# Treating Chronic Pain in Buprenorphine Patients in Primary Care Settings

> **NIH NIH R01** · BOSTON UNIVERSITY MEDICAL CAMPUS · 2021 · $757,372

## Abstract

ABSTRACT
Nearly half a million Americans receive buprenorphine for opioid use disorder (OUD). More than 40% of those
seeking treatment with buprenorphine have pain that interferes with daily activities and affects drug treatment
outcomes, yet no effective non-pharmacological therapies exist to improve pain outcomes. Developing a novel
pain treatment is complicated by the fact that among opioid dependent patients, pain often co-occurs with
depression. We developed a collaborative primary care approach, entitled TOPPS (Treating Opioid Patients’
Pain and Sadness), in which behavioral health specialists and primary care providers share a unified plan for
addressing pain and depression in patients receiving buprenorphine. The newly developed intervention
integrates and builds upon behavior therapy for chronic pain and depression with the aim of reducing
behavioral avoidance and increasing behavioral activation. In our pilot work, we demonstrated that TOPPS
meets standards of feasibility and preliminary efficacy and, building on our R34 findings, we now propose a
randomized controlled trial of TOPPS compared to a health education contact-control condition among 250
persons with OUD recruited from two primary care-based buprenorphine programs. We will provide both
interventions over three months and follow participants for a total of 12 months in order to observe both short-
term and longer-term effects of TOPPS. P
ain-related
interference with physical and psychosocial functioning
(“pain interference”), pain severity and depression will be the primary outcome variables assessed, and
buprenorphine treatment retention will be the secondary outcome variable.

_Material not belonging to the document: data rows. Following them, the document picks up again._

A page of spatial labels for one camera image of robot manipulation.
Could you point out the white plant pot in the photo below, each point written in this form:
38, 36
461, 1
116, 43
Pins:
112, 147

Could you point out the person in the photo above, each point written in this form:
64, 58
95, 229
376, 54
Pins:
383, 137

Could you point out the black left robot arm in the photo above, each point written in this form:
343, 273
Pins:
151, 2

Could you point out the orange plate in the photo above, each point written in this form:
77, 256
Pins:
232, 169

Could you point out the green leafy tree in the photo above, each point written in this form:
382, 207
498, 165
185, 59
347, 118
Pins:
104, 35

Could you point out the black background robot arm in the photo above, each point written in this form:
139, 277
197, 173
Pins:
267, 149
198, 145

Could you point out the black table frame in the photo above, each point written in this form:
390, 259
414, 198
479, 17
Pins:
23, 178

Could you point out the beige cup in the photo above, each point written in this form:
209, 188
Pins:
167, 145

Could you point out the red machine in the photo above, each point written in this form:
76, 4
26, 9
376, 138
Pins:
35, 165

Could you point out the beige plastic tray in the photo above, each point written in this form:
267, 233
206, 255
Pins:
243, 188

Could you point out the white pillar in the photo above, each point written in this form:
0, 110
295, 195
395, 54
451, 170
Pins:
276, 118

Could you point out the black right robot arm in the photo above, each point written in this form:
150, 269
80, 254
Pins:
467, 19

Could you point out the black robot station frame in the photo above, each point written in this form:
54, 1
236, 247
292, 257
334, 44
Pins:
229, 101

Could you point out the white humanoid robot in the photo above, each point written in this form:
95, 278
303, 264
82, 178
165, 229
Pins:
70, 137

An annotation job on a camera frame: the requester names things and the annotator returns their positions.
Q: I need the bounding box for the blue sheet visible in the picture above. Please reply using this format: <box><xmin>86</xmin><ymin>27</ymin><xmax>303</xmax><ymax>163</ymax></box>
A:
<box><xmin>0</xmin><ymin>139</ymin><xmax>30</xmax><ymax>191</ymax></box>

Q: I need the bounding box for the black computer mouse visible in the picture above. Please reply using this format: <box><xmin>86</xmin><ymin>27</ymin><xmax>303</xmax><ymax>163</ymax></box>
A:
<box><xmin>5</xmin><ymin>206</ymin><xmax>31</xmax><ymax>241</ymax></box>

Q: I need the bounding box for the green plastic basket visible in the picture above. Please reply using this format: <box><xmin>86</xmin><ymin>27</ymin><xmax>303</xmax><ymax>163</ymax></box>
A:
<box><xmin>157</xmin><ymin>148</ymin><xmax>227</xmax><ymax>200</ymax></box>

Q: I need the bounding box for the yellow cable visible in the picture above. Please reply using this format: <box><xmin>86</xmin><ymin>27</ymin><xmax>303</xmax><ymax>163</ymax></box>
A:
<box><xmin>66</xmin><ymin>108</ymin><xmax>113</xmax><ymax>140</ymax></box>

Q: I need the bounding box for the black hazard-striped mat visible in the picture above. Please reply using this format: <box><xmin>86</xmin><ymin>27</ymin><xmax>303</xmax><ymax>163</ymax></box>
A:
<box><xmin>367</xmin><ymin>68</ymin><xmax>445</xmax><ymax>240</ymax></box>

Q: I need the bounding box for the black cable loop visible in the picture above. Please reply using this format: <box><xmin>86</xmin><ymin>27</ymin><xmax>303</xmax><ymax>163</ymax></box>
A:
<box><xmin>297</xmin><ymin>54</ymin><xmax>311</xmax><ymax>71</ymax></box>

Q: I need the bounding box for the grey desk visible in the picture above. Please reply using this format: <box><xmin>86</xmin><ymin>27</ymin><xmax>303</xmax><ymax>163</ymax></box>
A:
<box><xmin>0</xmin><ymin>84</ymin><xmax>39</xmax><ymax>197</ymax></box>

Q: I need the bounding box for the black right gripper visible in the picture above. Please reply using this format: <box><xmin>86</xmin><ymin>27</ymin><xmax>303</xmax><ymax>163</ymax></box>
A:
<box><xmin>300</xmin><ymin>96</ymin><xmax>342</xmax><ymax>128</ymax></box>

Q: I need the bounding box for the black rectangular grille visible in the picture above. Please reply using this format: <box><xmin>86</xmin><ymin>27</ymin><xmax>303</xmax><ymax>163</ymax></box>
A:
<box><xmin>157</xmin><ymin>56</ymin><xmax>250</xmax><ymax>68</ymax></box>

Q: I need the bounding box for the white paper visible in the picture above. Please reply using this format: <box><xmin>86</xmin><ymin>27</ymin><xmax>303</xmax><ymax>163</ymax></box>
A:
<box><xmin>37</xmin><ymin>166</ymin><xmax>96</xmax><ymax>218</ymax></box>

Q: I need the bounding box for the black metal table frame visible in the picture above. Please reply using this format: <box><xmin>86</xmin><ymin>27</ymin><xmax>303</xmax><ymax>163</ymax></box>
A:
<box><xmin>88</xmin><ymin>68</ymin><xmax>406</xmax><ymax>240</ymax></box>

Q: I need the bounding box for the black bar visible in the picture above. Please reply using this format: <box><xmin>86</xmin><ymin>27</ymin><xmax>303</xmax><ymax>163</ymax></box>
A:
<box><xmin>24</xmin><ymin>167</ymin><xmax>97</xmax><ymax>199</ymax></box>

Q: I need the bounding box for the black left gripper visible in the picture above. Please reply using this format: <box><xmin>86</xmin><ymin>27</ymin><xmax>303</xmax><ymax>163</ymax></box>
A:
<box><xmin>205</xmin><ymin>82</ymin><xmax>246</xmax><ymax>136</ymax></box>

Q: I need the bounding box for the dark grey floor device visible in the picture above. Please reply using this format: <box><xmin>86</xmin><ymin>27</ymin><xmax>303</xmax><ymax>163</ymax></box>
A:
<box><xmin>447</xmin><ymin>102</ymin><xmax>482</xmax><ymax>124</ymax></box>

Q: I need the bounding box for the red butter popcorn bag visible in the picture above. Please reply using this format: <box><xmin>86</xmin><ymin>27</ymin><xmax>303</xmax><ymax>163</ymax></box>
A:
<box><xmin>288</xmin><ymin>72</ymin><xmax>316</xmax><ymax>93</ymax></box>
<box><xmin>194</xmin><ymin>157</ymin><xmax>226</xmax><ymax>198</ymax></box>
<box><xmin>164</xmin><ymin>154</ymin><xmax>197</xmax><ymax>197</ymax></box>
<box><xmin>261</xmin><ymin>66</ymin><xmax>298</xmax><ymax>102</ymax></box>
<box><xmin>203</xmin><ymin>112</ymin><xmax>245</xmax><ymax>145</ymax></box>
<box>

Our goal is for this research to
result in the incorporation into buprenorphine care of theoretically-driven, empirically-tested therapy for patients
with pain and depressive symptoms. We believe that TOPPS will lead to improved pain, depression, and
substance use outcomes, and can utilize providers available within buprenorphine programs, broadening the
disseminability of this novel intervention and heightening its public health impact nationally and internationally.

## Key facts

- **NIH application ID:** 10098313
- **Project number:** 5R01DA045695-03
- **Recipient organization:** BOSTON UNIVERSITY MEDICAL CAMPUS
- **Principal Investigator:** Michael D Stein
- **Activity code:** R01 (R01, R21, SBIR, etc.)
- **Funding institute:** NIH
- **Fiscal year:** 2021
- **Award amount:** $757,372
- **Award type:** 5
- **Project period:** 2019-02-15 → 2024-01-31

## Primary source

NIH RePORTER: https://reporter.nih.gov/project-details/10098313

## Citation

> US National Institutes of Health, RePORTER application 10098313, Treating Chronic Pain in Buprenorphine Patients in Primary Care Settings (5R01DA045695-03). Retrieved via AI Analytics 2026-05-22 from https://api.ai-analytics.org/grant/nih/10098313. Licensed CC0.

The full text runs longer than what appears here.